General Data Protection Regulation (GDPR) Policy for Tuition
Introduction
This GDPR policy outlines how I, Miss Catherine Norris – Literacy/English Tutor, collect, use, store, and protect personal data. I am committed to safeguarding the privacy of my clients and complying with the General Data Protection Regulation (GDPR).
1. Data Controller
Miss Catherine Norris
ICO registered
catherinenorris1982@yahoo.co.uk
07847343744
2. Data Collection
I collect personal data to provide effective tutoring services. The types of data I collect include:
- Personal Information: Name, address, phone number, email address.
- Educational Information: Academic records, school reports, EHCPs.
- Health Information: SEND diagnoses, allergies, health conditions.
- Payment Information: Bank details, payment history
3. Purpose of Data Collection
I collect and process personal data for the following purposes:
- To provide and manage my tutoring services.

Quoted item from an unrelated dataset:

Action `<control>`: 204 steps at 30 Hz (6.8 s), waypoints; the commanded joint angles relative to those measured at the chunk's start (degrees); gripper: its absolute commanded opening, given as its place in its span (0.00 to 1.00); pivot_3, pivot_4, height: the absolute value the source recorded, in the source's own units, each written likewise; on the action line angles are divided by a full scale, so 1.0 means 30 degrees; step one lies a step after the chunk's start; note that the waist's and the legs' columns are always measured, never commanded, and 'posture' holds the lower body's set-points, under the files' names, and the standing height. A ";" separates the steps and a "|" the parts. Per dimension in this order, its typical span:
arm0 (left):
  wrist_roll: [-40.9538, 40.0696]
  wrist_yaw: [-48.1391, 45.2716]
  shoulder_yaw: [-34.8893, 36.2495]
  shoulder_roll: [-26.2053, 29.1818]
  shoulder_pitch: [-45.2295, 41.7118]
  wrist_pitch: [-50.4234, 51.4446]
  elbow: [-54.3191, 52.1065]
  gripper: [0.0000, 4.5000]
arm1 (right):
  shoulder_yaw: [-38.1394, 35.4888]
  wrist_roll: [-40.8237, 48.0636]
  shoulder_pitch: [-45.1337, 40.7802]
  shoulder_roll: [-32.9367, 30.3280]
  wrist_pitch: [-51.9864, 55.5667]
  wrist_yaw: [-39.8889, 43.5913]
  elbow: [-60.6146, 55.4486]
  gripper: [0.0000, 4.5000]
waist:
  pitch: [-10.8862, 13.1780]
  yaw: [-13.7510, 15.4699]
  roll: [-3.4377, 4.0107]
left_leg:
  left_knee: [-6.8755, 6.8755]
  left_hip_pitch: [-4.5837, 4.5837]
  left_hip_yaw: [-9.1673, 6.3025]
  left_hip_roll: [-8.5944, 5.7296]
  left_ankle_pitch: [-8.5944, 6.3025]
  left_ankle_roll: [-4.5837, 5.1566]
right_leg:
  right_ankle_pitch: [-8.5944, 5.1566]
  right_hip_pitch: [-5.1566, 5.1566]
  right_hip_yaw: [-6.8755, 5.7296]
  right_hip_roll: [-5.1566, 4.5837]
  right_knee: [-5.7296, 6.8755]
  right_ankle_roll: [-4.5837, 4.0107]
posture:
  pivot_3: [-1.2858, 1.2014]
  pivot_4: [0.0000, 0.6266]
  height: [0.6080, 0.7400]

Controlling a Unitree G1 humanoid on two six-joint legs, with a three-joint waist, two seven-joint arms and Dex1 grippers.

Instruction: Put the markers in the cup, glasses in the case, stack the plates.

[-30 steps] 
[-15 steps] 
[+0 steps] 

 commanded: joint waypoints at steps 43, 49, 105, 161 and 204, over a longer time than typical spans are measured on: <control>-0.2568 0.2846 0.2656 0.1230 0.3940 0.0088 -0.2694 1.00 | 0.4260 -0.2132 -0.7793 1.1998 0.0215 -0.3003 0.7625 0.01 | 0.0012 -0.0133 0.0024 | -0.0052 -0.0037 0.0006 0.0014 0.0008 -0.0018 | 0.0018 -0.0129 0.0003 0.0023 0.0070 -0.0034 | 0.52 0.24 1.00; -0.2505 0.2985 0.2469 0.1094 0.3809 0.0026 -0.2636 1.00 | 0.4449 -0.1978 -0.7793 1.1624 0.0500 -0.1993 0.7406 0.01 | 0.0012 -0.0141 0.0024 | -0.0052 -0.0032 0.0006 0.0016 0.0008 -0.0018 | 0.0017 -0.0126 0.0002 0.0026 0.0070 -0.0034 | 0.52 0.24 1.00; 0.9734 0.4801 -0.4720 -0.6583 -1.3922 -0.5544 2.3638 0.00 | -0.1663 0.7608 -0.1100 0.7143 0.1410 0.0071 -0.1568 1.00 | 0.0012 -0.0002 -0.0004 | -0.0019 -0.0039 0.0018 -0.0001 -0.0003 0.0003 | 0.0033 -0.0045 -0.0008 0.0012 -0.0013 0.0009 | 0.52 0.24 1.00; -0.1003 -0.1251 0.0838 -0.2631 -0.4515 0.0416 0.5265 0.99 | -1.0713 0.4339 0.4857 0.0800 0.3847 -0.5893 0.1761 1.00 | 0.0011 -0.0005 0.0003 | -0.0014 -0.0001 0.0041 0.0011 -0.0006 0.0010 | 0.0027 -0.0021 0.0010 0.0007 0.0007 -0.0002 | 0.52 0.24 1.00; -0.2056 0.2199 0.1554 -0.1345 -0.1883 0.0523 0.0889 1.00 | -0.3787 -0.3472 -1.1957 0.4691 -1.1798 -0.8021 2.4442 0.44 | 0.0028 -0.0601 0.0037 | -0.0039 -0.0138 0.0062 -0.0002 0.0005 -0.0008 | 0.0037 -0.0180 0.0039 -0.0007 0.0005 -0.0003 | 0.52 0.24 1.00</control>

- To communicate with clients regarding scheduling, progress, and feedback.
- To process payments and manage billing.
- To comply with legal obligations.
4. Legal Basis for Processing Data
I process personal data based on the following legal grounds:
- Consent: When you provide explicit consent for specific purposes.
- Contract: To fulfil my contractual obligations with you.
- Legal Obligation: To comply with applicable laws and regulations.
- Legitimate Interest: To conduct my business, provided that your rights and interests do not override these interests.
5. Data Sharing
I do not share personal data with third parties except in the following cases:
- Service Providers: I may share data with third-party service providers who assist me in delivering my services (e.g., payment processors, IT support).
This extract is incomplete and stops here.